> **WHAT YOU HAVE TO DO**
Lines with "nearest" in them are to be located in the listing below and copied.
::: RECORD EXTRACTS
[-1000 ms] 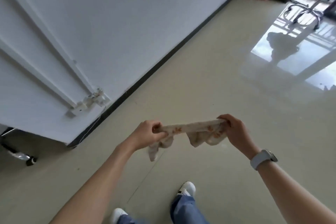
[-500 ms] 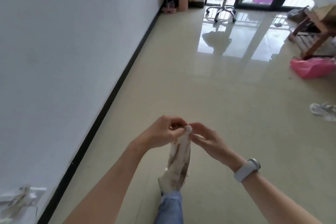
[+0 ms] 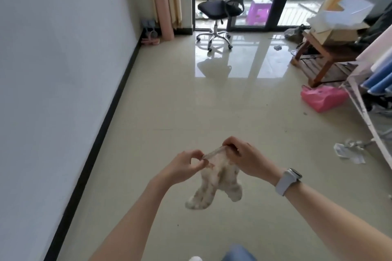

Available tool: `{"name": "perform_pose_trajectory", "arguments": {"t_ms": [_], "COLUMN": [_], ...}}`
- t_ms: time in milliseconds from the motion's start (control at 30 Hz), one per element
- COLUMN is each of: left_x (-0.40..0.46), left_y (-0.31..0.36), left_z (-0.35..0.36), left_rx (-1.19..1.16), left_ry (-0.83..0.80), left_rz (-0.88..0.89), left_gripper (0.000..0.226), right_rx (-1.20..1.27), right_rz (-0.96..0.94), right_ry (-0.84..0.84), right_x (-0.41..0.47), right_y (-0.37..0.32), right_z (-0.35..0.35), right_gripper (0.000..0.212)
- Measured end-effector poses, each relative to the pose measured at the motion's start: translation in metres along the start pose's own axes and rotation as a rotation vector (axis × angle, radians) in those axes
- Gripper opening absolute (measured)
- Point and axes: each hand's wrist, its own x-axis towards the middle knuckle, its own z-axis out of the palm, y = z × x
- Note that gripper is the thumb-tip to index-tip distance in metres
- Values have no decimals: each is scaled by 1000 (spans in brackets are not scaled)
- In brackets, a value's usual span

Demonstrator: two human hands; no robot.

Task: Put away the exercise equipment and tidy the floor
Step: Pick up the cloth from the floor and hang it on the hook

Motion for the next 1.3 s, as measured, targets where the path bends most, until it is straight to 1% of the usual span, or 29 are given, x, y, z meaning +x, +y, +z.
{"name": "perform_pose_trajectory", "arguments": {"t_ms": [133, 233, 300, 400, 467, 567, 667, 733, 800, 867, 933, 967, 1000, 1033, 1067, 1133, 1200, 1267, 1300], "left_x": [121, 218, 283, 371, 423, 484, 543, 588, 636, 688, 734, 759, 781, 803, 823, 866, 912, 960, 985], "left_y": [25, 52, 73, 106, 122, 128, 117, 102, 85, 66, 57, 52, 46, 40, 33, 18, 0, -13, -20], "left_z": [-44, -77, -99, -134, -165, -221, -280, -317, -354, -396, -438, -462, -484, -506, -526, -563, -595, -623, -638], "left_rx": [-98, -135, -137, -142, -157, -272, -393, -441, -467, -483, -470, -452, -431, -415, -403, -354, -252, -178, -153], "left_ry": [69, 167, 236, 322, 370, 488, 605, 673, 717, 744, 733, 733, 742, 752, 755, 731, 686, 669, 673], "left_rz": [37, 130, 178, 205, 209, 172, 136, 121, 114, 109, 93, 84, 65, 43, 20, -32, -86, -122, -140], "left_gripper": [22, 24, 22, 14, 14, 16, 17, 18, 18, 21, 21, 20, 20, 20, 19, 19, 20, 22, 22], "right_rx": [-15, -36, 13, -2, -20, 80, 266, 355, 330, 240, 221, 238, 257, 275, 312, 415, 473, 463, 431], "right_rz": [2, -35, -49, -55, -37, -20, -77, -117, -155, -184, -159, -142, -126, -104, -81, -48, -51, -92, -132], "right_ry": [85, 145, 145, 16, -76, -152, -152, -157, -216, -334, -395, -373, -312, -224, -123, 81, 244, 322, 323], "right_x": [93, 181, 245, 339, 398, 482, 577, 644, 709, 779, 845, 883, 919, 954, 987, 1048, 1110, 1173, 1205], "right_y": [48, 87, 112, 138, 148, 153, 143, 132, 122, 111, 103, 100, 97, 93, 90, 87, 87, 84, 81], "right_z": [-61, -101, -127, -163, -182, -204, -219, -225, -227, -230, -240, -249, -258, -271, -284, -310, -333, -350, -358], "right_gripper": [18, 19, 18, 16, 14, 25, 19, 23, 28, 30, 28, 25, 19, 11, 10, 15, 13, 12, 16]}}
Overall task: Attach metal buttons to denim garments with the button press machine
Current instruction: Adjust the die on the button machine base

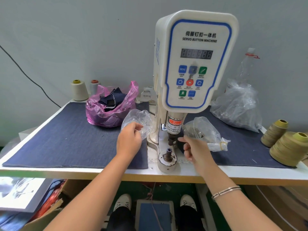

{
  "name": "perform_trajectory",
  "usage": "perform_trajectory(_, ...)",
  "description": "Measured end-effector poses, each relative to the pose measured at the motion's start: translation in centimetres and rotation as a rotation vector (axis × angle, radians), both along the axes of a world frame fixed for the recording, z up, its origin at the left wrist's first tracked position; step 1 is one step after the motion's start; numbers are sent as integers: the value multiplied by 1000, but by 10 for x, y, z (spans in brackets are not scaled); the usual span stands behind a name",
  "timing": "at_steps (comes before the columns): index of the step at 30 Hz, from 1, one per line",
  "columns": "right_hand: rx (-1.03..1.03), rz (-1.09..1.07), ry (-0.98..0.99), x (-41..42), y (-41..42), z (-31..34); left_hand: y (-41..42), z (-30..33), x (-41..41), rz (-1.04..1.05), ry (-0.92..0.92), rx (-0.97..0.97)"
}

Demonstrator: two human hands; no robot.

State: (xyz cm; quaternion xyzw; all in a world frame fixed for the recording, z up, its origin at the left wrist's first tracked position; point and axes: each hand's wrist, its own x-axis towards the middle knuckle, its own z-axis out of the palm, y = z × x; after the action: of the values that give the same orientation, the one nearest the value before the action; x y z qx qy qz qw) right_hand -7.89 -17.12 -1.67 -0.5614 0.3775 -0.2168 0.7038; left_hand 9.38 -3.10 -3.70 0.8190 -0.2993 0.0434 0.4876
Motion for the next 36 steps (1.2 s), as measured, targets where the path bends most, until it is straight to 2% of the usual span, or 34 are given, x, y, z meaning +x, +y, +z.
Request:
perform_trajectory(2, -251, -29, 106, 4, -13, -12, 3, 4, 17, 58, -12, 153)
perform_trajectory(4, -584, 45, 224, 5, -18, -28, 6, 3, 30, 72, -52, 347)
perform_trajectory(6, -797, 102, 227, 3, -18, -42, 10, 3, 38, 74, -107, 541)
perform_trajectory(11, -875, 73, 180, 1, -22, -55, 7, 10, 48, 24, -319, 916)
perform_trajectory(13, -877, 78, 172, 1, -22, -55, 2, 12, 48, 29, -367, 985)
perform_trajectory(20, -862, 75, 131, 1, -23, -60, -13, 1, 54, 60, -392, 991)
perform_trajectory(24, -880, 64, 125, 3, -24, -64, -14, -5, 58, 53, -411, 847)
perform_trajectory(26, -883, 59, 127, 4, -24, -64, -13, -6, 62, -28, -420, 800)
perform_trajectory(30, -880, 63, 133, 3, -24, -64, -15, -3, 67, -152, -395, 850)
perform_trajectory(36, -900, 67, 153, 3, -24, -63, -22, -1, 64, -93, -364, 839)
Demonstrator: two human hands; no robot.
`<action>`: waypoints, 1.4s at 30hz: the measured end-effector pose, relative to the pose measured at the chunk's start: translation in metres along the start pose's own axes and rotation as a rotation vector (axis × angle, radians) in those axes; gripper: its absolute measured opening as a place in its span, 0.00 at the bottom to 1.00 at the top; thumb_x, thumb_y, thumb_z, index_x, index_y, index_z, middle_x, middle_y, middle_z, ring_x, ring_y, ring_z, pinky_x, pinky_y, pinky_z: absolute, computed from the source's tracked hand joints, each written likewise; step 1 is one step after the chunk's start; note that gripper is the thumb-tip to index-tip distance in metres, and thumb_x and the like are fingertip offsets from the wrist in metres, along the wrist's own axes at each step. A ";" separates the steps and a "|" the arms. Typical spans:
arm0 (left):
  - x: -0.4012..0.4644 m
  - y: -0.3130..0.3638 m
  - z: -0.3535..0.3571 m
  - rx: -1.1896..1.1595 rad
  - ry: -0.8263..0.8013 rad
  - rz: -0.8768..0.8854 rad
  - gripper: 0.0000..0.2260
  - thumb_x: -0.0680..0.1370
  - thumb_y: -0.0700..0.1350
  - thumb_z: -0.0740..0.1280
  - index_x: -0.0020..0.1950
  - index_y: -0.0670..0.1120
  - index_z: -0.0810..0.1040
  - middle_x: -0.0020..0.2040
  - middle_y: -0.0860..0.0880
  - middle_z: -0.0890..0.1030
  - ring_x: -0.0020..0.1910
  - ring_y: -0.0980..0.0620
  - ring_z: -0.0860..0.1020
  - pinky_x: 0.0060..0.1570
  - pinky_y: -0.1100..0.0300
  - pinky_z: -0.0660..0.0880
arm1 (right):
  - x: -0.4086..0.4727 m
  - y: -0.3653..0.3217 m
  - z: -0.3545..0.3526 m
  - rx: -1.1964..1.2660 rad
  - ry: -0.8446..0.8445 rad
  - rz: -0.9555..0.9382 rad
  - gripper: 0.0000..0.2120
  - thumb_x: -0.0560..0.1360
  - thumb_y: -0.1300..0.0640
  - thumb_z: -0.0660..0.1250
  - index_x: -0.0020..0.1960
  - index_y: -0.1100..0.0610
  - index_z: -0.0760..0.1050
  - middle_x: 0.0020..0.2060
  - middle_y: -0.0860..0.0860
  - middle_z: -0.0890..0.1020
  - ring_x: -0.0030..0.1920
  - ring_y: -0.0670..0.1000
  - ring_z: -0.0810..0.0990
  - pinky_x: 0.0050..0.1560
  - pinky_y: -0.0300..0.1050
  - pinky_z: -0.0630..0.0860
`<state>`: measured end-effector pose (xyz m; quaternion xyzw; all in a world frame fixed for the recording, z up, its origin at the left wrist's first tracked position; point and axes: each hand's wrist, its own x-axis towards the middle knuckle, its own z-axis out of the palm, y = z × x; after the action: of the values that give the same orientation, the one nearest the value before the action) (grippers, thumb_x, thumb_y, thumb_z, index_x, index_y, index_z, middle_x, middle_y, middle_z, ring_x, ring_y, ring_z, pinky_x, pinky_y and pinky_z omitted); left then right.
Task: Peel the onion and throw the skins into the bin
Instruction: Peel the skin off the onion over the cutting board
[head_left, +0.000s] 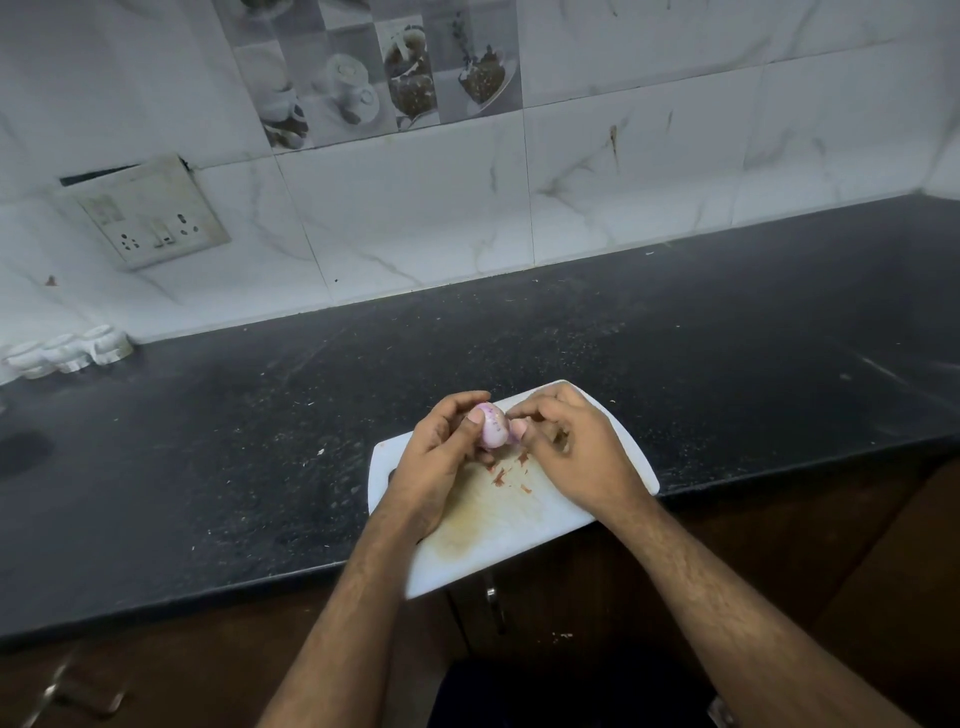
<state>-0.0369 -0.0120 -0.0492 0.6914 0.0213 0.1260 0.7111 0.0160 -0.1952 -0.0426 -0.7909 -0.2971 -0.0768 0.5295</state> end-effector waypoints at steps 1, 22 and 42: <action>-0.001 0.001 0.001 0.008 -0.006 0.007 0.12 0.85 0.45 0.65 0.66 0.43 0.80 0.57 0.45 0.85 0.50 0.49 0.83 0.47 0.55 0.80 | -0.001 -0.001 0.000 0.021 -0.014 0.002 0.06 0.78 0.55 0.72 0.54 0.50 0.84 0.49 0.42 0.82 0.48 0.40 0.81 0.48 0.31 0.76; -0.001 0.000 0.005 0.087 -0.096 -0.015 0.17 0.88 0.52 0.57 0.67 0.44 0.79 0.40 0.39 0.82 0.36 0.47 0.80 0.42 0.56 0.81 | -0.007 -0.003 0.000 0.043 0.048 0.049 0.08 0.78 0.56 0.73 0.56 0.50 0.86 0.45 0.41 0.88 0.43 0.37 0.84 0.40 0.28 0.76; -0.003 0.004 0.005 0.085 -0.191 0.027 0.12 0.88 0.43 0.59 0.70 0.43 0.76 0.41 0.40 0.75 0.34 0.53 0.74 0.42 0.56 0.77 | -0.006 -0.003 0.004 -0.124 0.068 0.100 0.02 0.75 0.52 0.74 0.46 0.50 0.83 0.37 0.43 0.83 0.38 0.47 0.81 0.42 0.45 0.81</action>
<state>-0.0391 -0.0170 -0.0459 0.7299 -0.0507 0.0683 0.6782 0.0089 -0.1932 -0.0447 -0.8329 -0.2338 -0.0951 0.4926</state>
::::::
> **SOLUTION TO THIS PROBLEM**
State: (xyz cm; quaternion xyzw; all in a world frame fixed for the recording, z up, its origin at the left wrist's first tracked position; point and axes: each hand's wrist, its own x-axis towards the middle knuckle, its own z-axis out of the palm, y = z × x; after the action: of the values that give the same orientation, the one nearest the value before the action; x y z qx qy qz qw) right_hand -7.89 -17.12 -1.67 -0.5614 0.3775 -0.2168 0.7038; left_hand 9.38 -3.10 -3.70 0.8190 -0.2993 0.0434 0.4876
`<state>`: measured end-effector pose (xyz m; quaternion xyzw; all in a world frame fixed for the recording, z up, its origin at the left wrist's first tracked position; point and axes: each hand's wrist, its own x-axis towards the middle knuckle, its own z-axis out of the palm, y = z × x; after the action: of the values that give the same orientation, the one nearest the value before the action) (grippers, thumb_x, thumb_y, thumb_z, index_x, index_y, index_z, middle_x, middle_y, middle_z, ring_x, ring_y, ring_z, pinky_x, pinky_y and pinky_z omitted); left then right.

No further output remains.